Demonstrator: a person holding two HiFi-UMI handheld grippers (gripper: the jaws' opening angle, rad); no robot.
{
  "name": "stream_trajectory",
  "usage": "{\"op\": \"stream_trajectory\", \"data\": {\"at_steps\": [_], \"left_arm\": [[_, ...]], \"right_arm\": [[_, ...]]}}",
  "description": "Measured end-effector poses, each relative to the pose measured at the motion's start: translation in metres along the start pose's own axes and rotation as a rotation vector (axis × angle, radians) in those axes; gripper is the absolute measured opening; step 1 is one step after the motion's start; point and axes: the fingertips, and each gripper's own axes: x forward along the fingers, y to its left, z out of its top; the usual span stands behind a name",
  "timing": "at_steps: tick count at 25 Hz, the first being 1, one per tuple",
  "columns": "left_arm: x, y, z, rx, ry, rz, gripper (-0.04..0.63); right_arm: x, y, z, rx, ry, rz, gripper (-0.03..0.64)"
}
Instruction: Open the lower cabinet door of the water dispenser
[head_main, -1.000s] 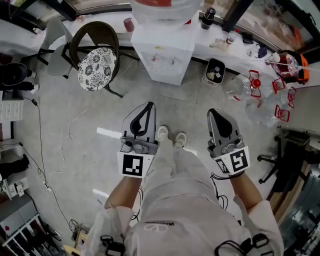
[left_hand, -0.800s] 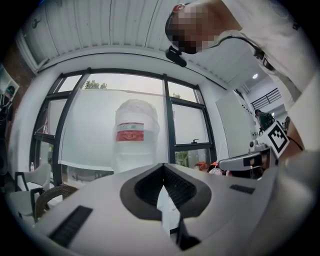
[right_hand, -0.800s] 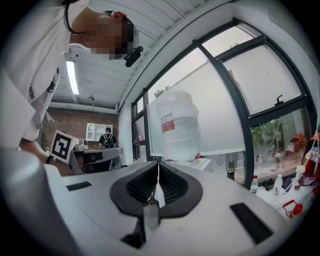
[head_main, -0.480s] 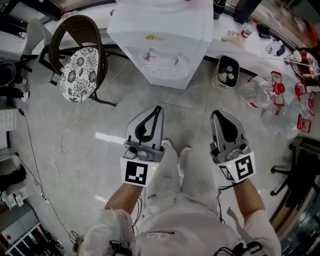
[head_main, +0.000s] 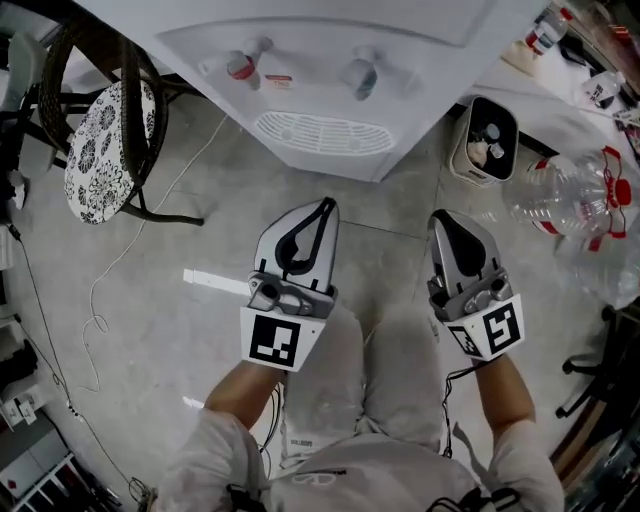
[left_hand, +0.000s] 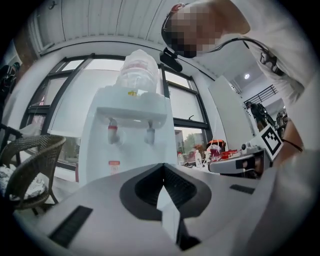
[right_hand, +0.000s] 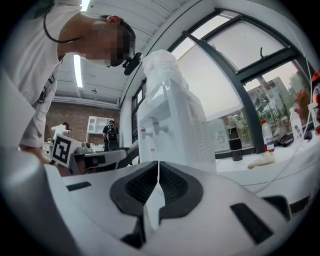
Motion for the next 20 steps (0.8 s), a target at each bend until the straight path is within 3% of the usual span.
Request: {"op": "stream_trajectory", "data": {"at_steps": [9,15,20], "left_arm": [[0.025,0.000,-0.100,0.010,-0.003,-0.060,0.003],[0.035,0.000,-0.130,0.010,-0.017,-0.072,0.003],[0.037,-0.001,-0.151,0.020,-0.024,-0.084,0.003]], "right_arm": [[0.041,-0.022,-0.095,-0.002,-0.007,0.074,0.018],[0.053,-0.036,-0.135,0.005,0.008,0.109,0.021],[0.062,-0.043,-0.156,-0.016,0.019,0.140,0.094]]}}
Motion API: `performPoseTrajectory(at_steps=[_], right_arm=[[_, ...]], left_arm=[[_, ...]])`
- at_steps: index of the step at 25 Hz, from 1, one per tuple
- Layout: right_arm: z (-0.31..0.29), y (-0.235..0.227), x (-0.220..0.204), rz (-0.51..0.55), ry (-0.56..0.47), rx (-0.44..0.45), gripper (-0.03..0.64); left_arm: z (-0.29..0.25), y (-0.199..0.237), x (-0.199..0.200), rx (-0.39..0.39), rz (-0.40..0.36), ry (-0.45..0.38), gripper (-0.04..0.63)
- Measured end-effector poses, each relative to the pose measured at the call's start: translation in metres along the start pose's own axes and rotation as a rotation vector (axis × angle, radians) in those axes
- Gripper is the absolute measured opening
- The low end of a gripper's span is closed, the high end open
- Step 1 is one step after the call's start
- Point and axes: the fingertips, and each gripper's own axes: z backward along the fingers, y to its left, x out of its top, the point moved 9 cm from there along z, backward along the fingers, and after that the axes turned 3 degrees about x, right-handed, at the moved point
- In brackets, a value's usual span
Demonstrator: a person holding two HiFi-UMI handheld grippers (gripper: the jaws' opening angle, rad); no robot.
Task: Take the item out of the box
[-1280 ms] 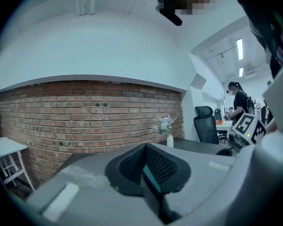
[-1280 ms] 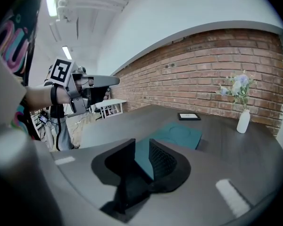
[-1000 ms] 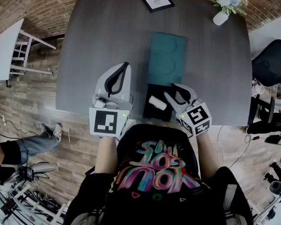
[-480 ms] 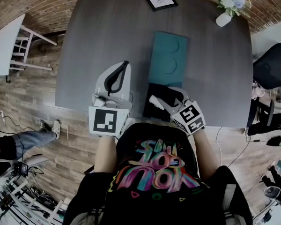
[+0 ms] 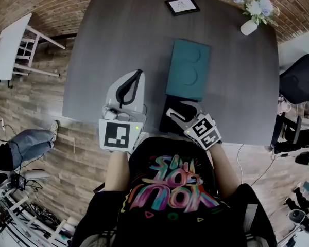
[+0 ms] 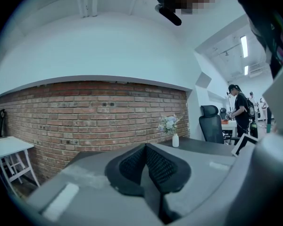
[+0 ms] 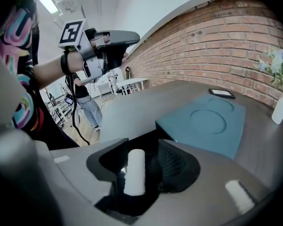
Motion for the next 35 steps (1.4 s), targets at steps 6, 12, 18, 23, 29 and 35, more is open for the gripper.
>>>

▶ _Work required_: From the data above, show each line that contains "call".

▶ _Exercise result_:
- Measured end-effector poses, each relative to the pose measured at the call's start: translation in metres along the start pose's own axes and rotation as a rotation vector (axis × angle, radians) in those axes
- Step 1 is one step after the call's start

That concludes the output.